Return every line of the listing below, unchanged, from its first line to the line holding "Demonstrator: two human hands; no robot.", that line included.
##############################
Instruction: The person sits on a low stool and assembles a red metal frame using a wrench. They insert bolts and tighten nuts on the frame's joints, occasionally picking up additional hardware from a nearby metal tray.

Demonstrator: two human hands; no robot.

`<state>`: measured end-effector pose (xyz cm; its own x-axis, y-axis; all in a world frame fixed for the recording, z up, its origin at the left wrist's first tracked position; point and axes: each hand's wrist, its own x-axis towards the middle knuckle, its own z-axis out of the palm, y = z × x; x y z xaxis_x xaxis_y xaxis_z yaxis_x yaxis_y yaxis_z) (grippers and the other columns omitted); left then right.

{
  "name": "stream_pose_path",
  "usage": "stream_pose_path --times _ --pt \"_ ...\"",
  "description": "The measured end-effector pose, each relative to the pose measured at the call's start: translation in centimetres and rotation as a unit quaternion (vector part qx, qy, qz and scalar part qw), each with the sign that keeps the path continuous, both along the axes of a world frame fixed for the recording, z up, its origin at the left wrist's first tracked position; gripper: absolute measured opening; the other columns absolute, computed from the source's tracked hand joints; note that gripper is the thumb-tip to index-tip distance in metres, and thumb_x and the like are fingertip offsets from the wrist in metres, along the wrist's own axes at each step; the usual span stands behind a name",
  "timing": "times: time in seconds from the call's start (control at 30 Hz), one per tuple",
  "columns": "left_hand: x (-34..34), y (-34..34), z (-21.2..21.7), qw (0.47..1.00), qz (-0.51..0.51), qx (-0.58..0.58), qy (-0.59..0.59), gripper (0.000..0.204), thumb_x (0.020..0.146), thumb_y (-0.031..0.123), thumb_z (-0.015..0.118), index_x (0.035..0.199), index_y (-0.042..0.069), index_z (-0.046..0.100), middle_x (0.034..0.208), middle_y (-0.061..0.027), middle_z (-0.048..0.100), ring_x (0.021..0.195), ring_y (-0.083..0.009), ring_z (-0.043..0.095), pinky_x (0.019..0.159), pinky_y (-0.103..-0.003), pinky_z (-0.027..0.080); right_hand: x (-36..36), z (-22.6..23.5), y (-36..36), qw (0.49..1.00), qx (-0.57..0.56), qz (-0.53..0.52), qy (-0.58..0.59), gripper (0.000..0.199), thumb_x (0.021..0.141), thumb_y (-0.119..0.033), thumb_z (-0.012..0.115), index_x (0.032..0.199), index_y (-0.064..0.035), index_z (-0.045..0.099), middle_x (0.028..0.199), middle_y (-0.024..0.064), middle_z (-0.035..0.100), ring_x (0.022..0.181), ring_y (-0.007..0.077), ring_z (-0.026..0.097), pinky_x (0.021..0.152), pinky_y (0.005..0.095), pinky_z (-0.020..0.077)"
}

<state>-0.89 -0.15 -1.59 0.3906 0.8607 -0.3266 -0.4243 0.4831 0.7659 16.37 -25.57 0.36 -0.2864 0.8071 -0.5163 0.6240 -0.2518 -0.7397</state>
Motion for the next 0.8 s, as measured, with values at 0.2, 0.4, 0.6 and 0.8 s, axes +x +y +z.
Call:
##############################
Final answer:
Instruction: The person sits on a low stool and assembles a red metal frame using a wrench. They insert bolts and tighten nuts on the frame's joints, occasionally picking up additional hardware from a nearby metal tray.

Demonstrator: two human hands; no robot.

The complete answer has been given.